What is needed — Retype each line of the material below word for word; pictures stay out.

Exercise data —
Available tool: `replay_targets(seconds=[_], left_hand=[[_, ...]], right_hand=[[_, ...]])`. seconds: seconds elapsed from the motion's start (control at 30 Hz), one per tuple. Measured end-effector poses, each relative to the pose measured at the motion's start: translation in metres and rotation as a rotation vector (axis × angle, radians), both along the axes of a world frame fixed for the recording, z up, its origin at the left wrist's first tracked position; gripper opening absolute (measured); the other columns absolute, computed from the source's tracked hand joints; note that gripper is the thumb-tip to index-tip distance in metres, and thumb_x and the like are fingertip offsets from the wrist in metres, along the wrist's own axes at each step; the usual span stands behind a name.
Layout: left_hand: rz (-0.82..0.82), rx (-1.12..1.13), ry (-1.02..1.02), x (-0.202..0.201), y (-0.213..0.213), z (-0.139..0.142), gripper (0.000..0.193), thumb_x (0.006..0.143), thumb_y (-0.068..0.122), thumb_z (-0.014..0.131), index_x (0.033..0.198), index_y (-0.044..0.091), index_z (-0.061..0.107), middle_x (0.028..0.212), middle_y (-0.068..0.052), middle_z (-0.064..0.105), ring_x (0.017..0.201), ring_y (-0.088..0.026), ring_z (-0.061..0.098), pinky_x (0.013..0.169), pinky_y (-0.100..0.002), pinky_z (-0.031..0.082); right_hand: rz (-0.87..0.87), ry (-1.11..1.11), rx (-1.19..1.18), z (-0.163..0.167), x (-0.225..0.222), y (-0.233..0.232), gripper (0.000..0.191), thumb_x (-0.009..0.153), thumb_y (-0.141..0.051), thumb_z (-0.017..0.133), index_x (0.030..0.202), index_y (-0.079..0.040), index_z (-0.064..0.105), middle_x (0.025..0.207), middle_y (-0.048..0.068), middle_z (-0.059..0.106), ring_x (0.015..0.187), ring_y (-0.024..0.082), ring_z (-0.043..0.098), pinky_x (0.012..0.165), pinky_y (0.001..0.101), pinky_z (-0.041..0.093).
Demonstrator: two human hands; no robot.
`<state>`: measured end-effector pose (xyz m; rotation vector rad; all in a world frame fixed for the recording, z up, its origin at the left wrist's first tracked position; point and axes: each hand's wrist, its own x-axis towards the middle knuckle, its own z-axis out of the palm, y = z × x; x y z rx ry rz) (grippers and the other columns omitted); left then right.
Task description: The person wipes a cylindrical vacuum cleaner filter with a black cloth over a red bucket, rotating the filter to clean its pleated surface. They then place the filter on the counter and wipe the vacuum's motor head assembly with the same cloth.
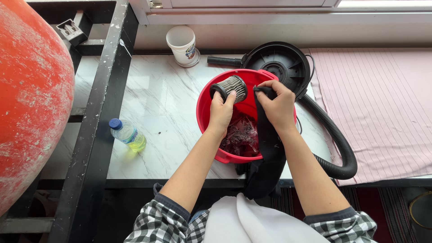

Output for this task —
Available tool: `replay_targets(seconds=[_], left_hand=[[_, ...]], right_hand=[[_, ...]])`. seconds: seconds elapsed from the motion's start (control at 30 Hz), one per tuple. Measured end-effector poses, each relative to the pose measured at the motion's start: translation in metres and rotation as a rotation vector (axis × angle, radians), both along the axes of a world frame fixed for the recording, z up, its origin at the left wrist's first tracked position; gripper opening absolute (measured); the other columns absolute, computed from the source's tracked hand joints; note that gripper is the thumb-tip to index-tip distance in metres, and thumb_x and the like are fingertip offsets from the wrist in metres, along the wrist's own axes at each step; the usual span stands behind a name.
Layout: left_hand: rz (-0.82..0.82), rx (-1.12..1.13), ry (-1.02..1.02), x (-0.202..0.201), y (-0.213..0.213), z (-0.139..0.142), gripper (0.000..0.193), thumb_x (0.006..0.143), thumb_y (-0.068..0.122), thumb_z (-0.014..0.131), index_x (0.033..0.198), index_y (-0.044..0.091), index_z (-0.061..0.107), middle_x (0.028..0.212), middle_y (-0.068..0.052), middle_z (-0.064..0.105), ring_x (0.017..0.201), ring_y (-0.088..0.026), ring_z (-0.061..0.098), pinky_x (0.013..0.169), pinky_y (-0.100..0.002), pinky_z (-0.031..0.082); right_hand: rz (-0.87..0.87), ry (-1.11..1.11), rx (-1.19..1.18), z (-0.163..0.167), x (-0.225..0.222), y (-0.233..0.232), gripper (0.000..0.191), thumb_x (-0.009..0.153), thumb_y (-0.141..0.051), thumb_z (-0.017..0.133), index_x (0.030..0.202), index_y (-0.079..0.040), index_z (-0.064..0.105), middle_x (0.025..0.207), middle_y (-0.048..0.068), middle_z (-0.059..0.106), ring_x (0.015..0.187), ring_y (-0.024..0.082), ring_z (-0.043..0.098), pinky_x (0.012..0.165), pinky_y (0.001..0.101), pinky_z (-0.041..0.093).
Demonstrator: two human hands; no robot.
`<state>`: measured end-effector pose (xyz m; rotation vector rad; all in a world frame fixed for the recording, z up, its origin at the left wrist's first tracked position; point and axes: each hand's wrist, its own x-axis towards the middle knuckle, its own z-axis out of the palm, y = z × x; x y z rx ry rz) (grippers and the other columns omitted); left then right.
Task description: The person wipes a cylindrical vacuum cleaner filter with a black cloth over a red bucket, rotating the filter to clean its pleated surface. They then place the filter on the counter and wipe the vacuum's motor head assembly with the same cloth.

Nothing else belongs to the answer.